A subjetividade coronelista reflete nas ações governamentais e na organização do trabalho. Os que não se curvarem aos abusos ou à exploração moral, logo percebem que a resistência tem um preço alto, e que o tema do humanismo só serve na retórica pequeno-burguesa. Até porque um dos aspectos mais sérios e desumanos é a saúde mental desses trabalhadores e trabalhadoras, aos quais sem nenhum suporte jurídico-trabalhista, ficam à mercê da própria sorte e são explorados mesmo com suas vidas por um fio. “Tá doente? Mas você não vem trabalhar amanhã?”
A inteligência do prestador ou prestadora de serviço, já subjugados pela lógica reformista equivocada de ser “patrão de si mesmo” sem amparo público, é constantemente manipulada e persuadida, como se o sistema quisesse convencer que ele ou ela ganha mais do que os contratantes, ou que estivessem em um mesmo patamar meritocrático, ignorando os acúmulos simbólicos e capitais das classes mais bem amparadas e enxertando a ideia de que trabalhar não cansa. Afinal, cinema é puro amor, poesia e invenção.
O paternalismo e a má-fé sustentam essa lógica opressora aos trabalhadores, escondidos sob discursos de “irmandade” e “acolhimento” de mercado, mas que só servem para reforçar e restabelecer a ordem burguesa. É como se a indústria da arte e do entretenimento estivesse fazendo um favor a essas pessoas, por permitirem estarem ali – mesmo quando elas oferecem tudo de si para sustentar suas produções e funcionamento.
Submetidos aos piores comportamentos humanos disfarçados de boa consciência, em jornadas que às vezes ultrapassam a escala seis por um, chegando a sete por sete, com dez, doze, quatorze horas de trabalho diário. No set de filmagem ou numa ilha de edição, na maquinaria ou no transporte. O caráter mais perverso do capitalismo se revela nessa cachoeira de explorações e desigualdades sociais no cinema brasileiro enquanto o setor do Agronegócio e seus coronéis, se organizam e se consolidam de acordo com o interesse primordial do Governo, para facilitar e angariar todos os bilhões de reais possíveis.
A lucidez e a consciência podem ser desoladoras e matar. Assim como o excesso de trabalho injusto e sem direitos trabalhistas, que perdura desde que o cinema é cinema. E o peso desse aparelho não é igualmente distribuído.
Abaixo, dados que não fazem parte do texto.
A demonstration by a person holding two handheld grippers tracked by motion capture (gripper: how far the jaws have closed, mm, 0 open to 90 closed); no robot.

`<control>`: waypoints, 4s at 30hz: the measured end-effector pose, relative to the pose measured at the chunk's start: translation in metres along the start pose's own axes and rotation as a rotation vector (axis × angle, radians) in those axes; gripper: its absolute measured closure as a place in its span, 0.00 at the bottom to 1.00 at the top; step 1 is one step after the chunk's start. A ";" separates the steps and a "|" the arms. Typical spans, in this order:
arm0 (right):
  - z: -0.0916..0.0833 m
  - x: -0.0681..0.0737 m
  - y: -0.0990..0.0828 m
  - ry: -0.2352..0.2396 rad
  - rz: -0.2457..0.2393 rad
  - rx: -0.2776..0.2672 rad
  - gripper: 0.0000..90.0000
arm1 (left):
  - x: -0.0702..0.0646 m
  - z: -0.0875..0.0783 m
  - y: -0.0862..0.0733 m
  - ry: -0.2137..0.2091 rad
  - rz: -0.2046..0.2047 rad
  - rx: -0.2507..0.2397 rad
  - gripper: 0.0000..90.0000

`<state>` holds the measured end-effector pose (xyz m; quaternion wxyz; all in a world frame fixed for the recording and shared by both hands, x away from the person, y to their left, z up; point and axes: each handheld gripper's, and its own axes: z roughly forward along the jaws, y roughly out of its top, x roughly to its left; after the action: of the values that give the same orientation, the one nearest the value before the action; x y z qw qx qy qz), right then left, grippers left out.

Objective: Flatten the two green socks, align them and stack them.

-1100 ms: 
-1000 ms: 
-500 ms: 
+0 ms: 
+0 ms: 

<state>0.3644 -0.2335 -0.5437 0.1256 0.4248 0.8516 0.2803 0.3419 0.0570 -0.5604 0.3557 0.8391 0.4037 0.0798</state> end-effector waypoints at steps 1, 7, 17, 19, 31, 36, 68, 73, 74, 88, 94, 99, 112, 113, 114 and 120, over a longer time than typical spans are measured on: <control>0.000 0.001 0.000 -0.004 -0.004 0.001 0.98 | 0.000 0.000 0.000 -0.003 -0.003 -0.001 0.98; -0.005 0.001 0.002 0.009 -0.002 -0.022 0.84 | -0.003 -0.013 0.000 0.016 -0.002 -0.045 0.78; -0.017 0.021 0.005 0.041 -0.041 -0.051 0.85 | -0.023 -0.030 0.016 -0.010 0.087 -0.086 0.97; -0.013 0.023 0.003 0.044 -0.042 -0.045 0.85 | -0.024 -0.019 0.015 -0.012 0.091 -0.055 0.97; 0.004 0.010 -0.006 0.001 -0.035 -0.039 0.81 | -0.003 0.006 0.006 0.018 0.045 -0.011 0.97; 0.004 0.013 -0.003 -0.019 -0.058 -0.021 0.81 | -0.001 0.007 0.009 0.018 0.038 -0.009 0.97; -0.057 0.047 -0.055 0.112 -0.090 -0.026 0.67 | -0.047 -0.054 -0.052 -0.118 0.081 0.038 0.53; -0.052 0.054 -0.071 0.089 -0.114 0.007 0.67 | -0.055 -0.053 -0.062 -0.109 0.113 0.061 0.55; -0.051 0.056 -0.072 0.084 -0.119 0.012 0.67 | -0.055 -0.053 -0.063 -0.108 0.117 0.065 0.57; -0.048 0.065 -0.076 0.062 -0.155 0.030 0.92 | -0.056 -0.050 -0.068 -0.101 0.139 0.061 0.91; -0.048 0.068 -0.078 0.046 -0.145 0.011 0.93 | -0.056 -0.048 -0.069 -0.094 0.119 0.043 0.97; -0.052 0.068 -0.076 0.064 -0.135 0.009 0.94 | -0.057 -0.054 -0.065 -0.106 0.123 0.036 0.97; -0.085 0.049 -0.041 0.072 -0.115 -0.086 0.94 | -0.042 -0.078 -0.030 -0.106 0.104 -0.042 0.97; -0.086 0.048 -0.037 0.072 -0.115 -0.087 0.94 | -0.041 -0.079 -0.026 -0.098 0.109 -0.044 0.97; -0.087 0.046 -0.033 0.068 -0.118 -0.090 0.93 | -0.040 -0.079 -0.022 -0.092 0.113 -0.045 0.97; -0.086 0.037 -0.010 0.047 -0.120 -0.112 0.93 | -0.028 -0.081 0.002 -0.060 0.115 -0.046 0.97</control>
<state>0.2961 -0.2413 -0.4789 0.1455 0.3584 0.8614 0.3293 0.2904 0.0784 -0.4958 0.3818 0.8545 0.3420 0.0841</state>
É a fome original, não sonhada ou sentida, mas usada como produto para o estrangeiro, sem taxações e sem a valorização do trabalhador e trabalhadora brasileiros.
A política pública, em diálogo com a sociedade brasileira, poderia agir para corrigir esses desvios históricos. O cinema, e toda expressão artística de um país, poderia ser reconhecido não apenas como força cultural e econômica, mas como prática anticolonial.
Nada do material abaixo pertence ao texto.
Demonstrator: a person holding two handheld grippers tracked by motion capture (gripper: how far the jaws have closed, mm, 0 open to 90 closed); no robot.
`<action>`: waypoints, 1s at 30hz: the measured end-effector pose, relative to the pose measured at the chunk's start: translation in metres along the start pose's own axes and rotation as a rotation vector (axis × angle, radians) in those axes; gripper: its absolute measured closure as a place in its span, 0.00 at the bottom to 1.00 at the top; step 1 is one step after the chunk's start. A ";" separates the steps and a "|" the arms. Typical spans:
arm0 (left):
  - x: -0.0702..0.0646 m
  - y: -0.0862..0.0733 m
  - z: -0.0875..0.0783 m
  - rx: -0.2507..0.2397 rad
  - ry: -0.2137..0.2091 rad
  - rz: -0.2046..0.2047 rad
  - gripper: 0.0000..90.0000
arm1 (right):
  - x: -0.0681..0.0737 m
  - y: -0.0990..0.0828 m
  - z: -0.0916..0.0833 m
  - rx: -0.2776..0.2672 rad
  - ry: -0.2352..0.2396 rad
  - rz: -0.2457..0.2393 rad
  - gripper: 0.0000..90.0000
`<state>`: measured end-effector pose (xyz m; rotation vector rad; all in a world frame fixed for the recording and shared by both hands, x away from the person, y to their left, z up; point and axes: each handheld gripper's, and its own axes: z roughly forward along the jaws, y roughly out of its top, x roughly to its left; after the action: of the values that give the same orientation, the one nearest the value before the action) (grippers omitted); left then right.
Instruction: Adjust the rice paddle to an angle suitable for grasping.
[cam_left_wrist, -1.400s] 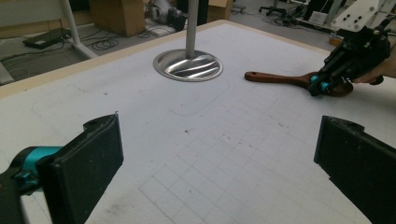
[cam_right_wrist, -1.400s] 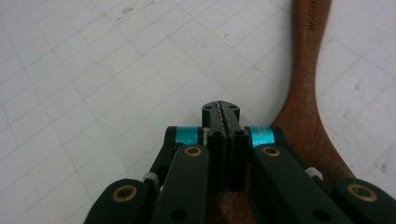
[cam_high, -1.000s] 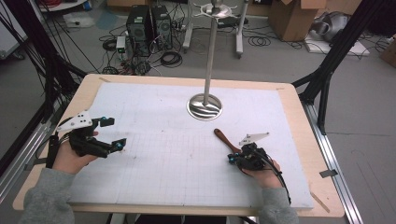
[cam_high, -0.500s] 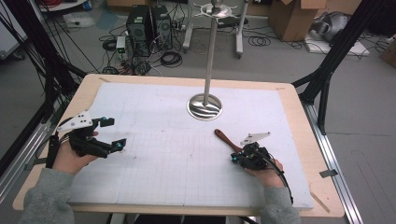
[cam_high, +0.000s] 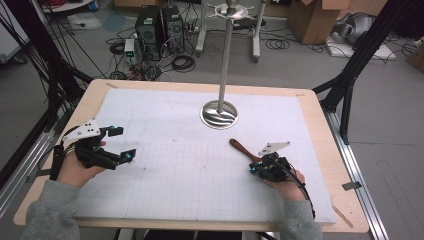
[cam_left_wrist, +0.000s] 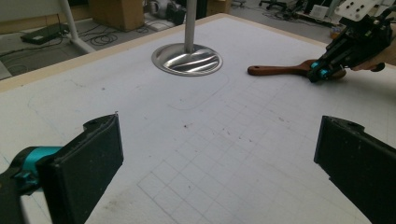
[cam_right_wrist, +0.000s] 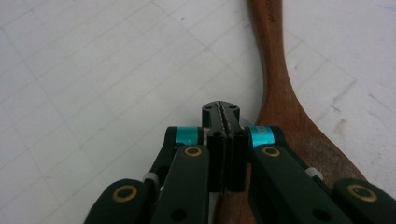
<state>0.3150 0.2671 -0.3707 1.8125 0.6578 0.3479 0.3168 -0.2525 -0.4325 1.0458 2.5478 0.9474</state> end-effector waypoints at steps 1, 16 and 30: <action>0.000 0.000 0.000 0.000 0.000 0.000 0.02 | -0.002 -0.001 -0.001 0.000 -0.005 0.011 1.00; -0.002 -0.004 0.002 0.020 0.006 0.002 0.02 | -0.008 -0.002 -0.005 -0.051 0.128 0.020 0.70; -0.003 -0.004 0.001 0.019 0.010 0.007 0.02 | 0.000 0.019 -0.041 -0.144 0.129 -0.082 0.20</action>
<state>0.3116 0.2653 -0.3745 1.8327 0.6636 0.3570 0.3095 -0.2616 -0.3889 0.8594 2.5559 1.1914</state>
Queremos a distribuição de subsídios, mas também queremos desconcentrar renda. Criar uma estrutura pensante que permita a todas e todos a contribuírem dentro de um ambiente cultural justo, independente e com privilégios destruídos.
As regulações e os fomentos precisam ter impacto real e não fake, de fachada. Sem populismo ou superficialidades. Fazer do Cinema Brasileiro uma expressão cultural vibrante e uma indústria sólida, fortalecendo a economia, mas também capaz de resistir às pressões internacionais e principalmente: respeitar o maior dos seus patrimónios, os seus trabalhadores e trabalhadoras.
Cinema é cachoeira? Cinema é trabalho.
Renato Vallone nasceu e cresceu no subúrbio do Rio de Janeiro, é um montador premiado com 21 anos de carreira, focado nos últimos 15 em cinema autoral, trabalhou com Geraldo Sarno, Ruy Guerra, deu aula na Escola de Cinema Darcy Ribeiro e EICTV (Cuba), dirigiu o curta “CENTELHA” (Vencedor no FiDOC AMAZÔNIA 2022) e montou “A QUEDA DO CÉU” (Quinzena dos Cineastas, Cannes 2024).